Liban : l’enquête sur l’explosion du port de Beyrouth en 2020 est terminée.
Le juge d’instruction Tarek Bitar a clôturé son enquête près de six ans après l’explosion du 4 août 2020 qui a fait plus de 220 morts. Près de 70 personnes, dont des personnalités politiques et des responsables des services de sécurité, avaient été convoquées, et certaines avaient refusé de répondre aux convocations.
Le juge d’instruction Tarek Bitar a mis un terme à son enquête près de six ans après l’explosion qui a dévasté une partie de Beyrouth le 4 août 2020, faisant plus de 220 victimes. Il a transmis le dossier au procureur général de la Cour de cassation pour avis, avant d’éventuels renvois devant le tribunal, selon une source judiciaire.
Près de 70 personnes ont été convoquées dans le cadre de l’enquête, dont des figures politiques, des responsables des services de sécurité, de l’armée et des fonctionnaires. Certaines avaient refusé de répondre aux convocations du juge et de se faire interroger.
Le dossier relatif à l’explosion du port est devenu emblématique de l’impunité, le juge d’instruction ayant dû suspendre son enquête en janvier 2023 en raison de l’hostilité d’une grande partie de la classe politique, en particulier du Hezbollah, qui accusait le magistrat de partialité.

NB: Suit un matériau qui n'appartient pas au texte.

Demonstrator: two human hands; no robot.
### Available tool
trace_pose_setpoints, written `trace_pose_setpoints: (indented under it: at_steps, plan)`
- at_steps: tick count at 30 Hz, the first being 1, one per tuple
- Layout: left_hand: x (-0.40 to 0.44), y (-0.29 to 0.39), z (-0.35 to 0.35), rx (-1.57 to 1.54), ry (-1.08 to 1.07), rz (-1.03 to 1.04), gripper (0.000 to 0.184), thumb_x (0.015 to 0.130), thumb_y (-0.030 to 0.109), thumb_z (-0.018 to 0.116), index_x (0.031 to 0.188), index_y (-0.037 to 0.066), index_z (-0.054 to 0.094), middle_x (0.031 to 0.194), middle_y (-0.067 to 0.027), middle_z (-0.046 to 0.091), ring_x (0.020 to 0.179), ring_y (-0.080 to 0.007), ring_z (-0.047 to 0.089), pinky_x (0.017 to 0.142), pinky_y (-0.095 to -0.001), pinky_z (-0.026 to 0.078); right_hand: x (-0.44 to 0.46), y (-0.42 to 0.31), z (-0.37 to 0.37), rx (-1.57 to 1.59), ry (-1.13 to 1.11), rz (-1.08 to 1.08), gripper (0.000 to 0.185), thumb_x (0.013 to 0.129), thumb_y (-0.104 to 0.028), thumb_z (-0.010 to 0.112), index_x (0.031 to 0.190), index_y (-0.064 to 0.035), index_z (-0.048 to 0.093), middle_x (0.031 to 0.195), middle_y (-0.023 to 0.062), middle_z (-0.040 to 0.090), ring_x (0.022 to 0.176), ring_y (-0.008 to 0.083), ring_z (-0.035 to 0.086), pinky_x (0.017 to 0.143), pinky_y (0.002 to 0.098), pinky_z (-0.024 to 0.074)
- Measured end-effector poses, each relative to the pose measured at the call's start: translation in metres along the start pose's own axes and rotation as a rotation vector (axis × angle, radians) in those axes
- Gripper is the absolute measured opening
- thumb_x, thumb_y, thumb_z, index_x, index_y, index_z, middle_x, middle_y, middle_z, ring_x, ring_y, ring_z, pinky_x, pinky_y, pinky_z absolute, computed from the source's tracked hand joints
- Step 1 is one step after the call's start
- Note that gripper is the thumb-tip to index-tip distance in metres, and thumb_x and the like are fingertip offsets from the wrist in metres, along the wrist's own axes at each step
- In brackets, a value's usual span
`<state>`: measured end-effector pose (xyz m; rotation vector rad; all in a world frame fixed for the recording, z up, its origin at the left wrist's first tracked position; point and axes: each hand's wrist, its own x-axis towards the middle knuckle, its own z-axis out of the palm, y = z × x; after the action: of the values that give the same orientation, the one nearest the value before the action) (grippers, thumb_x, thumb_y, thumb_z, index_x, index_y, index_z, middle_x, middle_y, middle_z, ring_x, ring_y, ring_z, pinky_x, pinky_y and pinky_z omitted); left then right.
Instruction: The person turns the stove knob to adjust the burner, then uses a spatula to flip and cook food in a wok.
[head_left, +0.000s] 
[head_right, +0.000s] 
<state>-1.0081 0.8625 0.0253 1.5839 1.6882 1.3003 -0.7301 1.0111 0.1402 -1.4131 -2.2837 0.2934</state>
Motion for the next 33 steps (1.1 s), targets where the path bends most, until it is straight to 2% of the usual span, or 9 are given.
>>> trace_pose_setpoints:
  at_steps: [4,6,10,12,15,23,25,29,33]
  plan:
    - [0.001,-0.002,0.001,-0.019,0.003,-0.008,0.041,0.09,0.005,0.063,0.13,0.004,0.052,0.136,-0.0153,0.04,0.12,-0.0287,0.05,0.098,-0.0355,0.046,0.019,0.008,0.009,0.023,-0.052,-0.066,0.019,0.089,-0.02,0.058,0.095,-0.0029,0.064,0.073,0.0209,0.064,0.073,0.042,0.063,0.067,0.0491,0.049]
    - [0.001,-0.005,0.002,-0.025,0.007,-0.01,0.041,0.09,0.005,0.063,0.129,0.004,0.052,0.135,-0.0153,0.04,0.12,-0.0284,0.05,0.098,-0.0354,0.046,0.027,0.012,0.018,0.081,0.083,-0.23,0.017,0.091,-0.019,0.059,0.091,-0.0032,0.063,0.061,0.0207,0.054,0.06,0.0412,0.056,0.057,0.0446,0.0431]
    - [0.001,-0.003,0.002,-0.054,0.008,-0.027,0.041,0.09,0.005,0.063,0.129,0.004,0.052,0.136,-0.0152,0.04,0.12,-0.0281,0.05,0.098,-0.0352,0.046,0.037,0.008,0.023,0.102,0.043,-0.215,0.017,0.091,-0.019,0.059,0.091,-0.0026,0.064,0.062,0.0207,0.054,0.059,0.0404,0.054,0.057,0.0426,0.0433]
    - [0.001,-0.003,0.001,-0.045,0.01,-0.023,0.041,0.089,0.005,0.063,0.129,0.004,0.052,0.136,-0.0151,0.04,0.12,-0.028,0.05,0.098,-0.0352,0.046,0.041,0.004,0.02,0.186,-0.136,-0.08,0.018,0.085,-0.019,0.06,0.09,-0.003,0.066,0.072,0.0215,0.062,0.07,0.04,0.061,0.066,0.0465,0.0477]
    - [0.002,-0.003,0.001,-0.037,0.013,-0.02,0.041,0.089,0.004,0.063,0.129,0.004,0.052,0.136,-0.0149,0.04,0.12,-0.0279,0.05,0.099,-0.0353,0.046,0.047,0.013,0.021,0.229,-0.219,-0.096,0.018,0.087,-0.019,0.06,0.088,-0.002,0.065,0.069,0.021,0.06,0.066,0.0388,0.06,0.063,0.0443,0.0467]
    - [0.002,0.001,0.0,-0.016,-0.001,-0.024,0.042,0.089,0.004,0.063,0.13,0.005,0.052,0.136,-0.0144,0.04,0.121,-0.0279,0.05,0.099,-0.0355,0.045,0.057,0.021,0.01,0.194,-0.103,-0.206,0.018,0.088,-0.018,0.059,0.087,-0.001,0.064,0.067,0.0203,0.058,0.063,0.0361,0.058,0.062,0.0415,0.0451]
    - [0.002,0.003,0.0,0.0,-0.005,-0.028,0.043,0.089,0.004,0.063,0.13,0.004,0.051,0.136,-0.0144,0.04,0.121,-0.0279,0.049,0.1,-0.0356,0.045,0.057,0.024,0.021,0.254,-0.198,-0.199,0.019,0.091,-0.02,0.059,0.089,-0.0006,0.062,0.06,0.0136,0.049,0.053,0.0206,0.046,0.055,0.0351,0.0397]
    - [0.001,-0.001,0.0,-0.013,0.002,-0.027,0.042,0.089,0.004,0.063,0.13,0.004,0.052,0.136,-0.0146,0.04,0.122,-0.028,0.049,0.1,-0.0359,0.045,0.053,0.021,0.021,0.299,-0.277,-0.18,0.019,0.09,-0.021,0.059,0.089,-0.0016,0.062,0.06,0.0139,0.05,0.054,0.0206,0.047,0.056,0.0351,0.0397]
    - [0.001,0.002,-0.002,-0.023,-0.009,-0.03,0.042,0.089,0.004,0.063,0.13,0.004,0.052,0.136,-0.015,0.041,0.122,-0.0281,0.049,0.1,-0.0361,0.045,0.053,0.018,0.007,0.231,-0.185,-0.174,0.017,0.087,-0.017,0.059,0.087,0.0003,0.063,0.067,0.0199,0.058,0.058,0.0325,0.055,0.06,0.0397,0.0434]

Il avait été poursuivi un temps pour insubordination, mais avait pu reprendre son enquête début 2025 après l’installation d’un nouveau gouvernement et d’un nouveau président promettant de garantir l’indépendance de la justice.
Considéré comme l’une des plus grandes explosions non nucléaires de l’Histoire, l’incident au port résulte d’un incendie dans un entrepôt où étaient dangereusement entreposées 2.750 tonnes de nitrate d’ammonium, et ce, malgré de multiples alertes adressées aux plus hauts responsables.